*** Opening Information provided ***

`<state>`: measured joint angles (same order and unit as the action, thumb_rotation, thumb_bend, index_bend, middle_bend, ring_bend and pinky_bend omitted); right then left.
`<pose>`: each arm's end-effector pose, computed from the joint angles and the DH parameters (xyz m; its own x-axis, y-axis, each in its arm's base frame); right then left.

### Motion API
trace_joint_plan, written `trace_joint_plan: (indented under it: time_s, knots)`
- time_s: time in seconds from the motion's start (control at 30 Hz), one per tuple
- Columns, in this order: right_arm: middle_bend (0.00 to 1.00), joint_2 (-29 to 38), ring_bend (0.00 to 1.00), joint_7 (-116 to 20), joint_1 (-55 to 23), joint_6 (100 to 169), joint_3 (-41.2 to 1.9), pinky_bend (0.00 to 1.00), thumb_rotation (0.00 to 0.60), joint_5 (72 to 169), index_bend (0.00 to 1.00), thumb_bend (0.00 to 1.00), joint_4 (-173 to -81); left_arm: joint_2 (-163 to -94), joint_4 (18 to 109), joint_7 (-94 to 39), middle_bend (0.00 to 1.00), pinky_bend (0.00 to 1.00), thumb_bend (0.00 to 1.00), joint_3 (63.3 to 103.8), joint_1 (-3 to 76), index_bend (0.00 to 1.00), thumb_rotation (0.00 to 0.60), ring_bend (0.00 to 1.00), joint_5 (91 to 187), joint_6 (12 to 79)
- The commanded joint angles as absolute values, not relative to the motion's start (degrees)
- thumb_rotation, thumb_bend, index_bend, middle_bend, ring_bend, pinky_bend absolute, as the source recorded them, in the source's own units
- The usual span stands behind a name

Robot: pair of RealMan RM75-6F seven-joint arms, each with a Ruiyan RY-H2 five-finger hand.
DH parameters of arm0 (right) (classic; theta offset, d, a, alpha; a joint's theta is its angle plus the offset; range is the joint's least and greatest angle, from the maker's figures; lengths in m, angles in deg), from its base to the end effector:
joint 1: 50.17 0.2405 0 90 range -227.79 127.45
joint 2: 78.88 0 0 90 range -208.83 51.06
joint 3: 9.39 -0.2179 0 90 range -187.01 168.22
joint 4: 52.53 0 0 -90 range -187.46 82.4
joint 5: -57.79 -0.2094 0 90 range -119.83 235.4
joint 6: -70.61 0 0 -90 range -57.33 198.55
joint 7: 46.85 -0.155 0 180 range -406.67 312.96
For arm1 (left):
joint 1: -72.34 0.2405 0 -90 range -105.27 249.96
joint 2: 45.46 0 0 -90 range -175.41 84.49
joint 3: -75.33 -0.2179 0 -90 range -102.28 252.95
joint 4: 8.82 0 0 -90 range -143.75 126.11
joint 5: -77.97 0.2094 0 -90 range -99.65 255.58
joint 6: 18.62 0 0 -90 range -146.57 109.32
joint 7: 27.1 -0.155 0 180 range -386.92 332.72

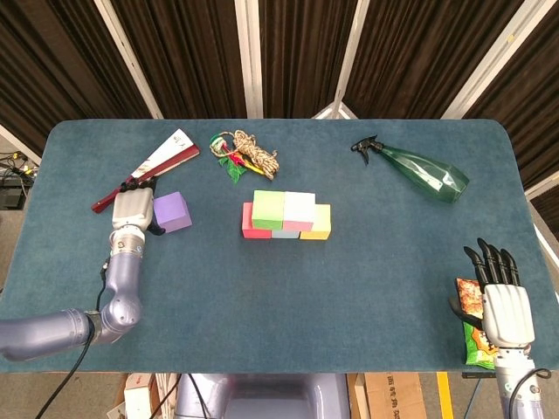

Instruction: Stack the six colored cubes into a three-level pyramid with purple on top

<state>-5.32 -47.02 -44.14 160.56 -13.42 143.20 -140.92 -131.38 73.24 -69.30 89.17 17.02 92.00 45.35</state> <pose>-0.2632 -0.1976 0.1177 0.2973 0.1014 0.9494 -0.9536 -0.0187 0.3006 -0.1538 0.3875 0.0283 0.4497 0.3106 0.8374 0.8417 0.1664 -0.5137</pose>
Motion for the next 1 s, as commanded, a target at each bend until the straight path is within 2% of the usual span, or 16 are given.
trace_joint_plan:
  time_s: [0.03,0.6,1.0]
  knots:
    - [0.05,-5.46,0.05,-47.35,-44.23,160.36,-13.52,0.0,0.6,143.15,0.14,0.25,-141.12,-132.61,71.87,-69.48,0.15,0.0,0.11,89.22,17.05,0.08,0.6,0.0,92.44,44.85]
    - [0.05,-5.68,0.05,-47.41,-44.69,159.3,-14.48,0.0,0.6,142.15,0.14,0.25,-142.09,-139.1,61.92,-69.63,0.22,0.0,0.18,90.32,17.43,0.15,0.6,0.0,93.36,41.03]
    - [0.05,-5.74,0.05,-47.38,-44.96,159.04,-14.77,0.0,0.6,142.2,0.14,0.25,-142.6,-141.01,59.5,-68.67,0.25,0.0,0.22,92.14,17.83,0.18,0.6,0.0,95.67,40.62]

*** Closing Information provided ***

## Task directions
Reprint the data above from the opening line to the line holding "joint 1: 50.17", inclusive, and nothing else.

## Answer section
`<state>`: measured joint angles (same order and unit as the action, thumb_rotation, thumb_bend, index_bend, middle_bend, ring_bend and pinky_bend omitted); right then left.
`<pose>`: each arm's end-effector pose, computed from the joint angles and the DH parameters (xyz m; its own x-axis, y-axis, each in its arm's base frame); right then left.

### Motion API
trace_joint_plan, written `trace_joint_plan: (indented under it: time_s, knots)`
- time_s: time in seconds from the motion's start (control at 30 Hz), one per tuple
- Columns, in this order: right_arm: middle_bend (0.00 to 1.00), joint_2 (-29 to 38), ring_bend (0.00 to 1.00), joint_7 (-116 to 20), joint_1 (-55 to 23), joint_6 (100 to 169), joint_3 (-41.2 to 1.9), pinky_bend (0.00 to 1.00), thumb_rotation (0.00 to 0.60), joint_5 (72 to 169), index_bend (0.00 to 1.00), thumb_bend (0.00 to 1.00), joint_4 (-173 to -81); left_arm: joint_2 (-163 to -94), joint_4 (18 to 109), joint_7 (-94 to 39), middle_bend (0.00 to 1.00), pinky_bend (0.00 to 1.00), thumb_bend (0.00 to 1.00), joint_3 (63.3 to 103.8), joint_1 (-3 to 76), index_bend (0.00 to 1.00), thumb_rotation (0.00 to 0.60), ring_bend (0.00 to 1.00), joint_5 (91 to 187), joint_6 (12 to 79)
- The commanded joint angles as absolute values, not relative to the motion's start (degrees)
- thumb_rotation, thumb_bend, index_bend, middle_bend, ring_bend, pinky_bend absolute, as the source recorded them, in the source's own units
- The usual span stands behind a name

Robot: pair of RealMan RM75-6F seven-joint arms, each with a Ruiyan RY-H2 five-finger hand.
DH parameters of arm0 (right) (classic; theta offset, d, a, alpha; a joint's theta is its angle plus the offset; range is the joint's least and greatest angle, from the maker's figures; lengths in m, angles in deg), from its base to the end effector:
joint 1: 50.17 0.2405 0 90 range -227.79 127.45

This exercise requires no further work.